(Data Opens)

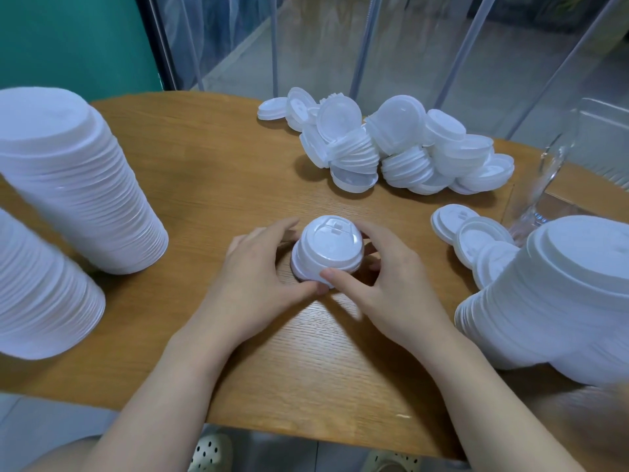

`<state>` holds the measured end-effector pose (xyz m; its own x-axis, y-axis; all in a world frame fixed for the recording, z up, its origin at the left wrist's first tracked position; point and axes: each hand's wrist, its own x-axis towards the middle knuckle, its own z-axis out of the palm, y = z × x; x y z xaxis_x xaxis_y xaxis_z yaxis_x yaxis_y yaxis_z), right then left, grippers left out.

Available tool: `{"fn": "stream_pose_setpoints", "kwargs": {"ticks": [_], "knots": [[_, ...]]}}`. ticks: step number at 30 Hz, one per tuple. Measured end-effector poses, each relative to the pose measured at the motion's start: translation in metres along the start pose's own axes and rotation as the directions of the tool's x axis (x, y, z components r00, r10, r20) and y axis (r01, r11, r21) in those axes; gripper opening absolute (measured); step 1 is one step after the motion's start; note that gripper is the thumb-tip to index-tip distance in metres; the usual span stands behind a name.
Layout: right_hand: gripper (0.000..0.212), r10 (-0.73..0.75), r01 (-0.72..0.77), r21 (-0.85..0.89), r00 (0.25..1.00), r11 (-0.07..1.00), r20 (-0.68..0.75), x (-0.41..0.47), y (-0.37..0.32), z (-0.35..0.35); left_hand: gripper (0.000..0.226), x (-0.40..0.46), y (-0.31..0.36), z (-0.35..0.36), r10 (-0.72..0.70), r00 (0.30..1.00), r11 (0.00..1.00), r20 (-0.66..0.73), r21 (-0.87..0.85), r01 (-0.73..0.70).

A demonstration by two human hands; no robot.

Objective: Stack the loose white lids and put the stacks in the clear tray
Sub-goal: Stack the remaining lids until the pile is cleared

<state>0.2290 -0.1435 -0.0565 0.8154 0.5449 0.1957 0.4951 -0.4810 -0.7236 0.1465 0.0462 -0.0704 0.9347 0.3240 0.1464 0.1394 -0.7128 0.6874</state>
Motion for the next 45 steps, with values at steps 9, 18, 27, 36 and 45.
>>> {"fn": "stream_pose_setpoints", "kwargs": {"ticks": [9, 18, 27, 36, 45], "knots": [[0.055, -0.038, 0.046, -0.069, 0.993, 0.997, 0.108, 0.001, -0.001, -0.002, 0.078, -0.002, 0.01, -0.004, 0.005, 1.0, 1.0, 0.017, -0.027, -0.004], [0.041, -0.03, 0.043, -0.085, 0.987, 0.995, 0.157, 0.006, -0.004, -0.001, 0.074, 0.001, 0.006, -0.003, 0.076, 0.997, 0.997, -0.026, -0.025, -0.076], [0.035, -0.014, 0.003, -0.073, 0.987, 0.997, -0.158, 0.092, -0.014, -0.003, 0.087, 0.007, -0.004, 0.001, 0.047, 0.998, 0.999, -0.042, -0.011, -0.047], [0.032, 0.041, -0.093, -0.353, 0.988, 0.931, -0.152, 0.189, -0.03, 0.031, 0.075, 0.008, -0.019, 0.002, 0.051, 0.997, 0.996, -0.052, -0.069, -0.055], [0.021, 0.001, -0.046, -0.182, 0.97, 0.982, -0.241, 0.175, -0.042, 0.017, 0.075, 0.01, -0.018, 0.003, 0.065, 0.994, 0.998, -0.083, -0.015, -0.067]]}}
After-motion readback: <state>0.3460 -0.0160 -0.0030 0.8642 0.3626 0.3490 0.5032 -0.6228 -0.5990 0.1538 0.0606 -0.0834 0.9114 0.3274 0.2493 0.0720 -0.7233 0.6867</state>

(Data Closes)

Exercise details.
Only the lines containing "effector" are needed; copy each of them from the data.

Finished exercise.
`<state>` holds the measured end-effector pose (xyz m; its own x-axis, y-axis; all in a world frame fixed for the recording, z up, its origin at the left wrist's first tracked position; point and axes: each hand's wrist, its own x-axis towards the middle knuckle, its own z-axis out of the palm, y = z × x; x y z xaxis_x xaxis_y xaxis_z yaxis_x yaxis_y yaxis_z), right then left, grippers left out.
Available tool: `{"fn": "stream_pose_setpoints", "kwargs": {"ticks": [_], "knots": [[_, ...]]}}`. ticks: step number at 30 Hz, one per tuple. Measured end-effector poses, each relative to the pose measured at the motion's start: translation in metres along the start pose's own axes and rotation as the directions of the tool's x axis (x, y, z components r00, r10, r20) and y axis (r01, r11, r21) in those axes; gripper opening absolute (measured); step 1 is one step after the motion's start; note that gripper is the thumb-tip to index-tip distance in metres; the usual span stands behind a name.

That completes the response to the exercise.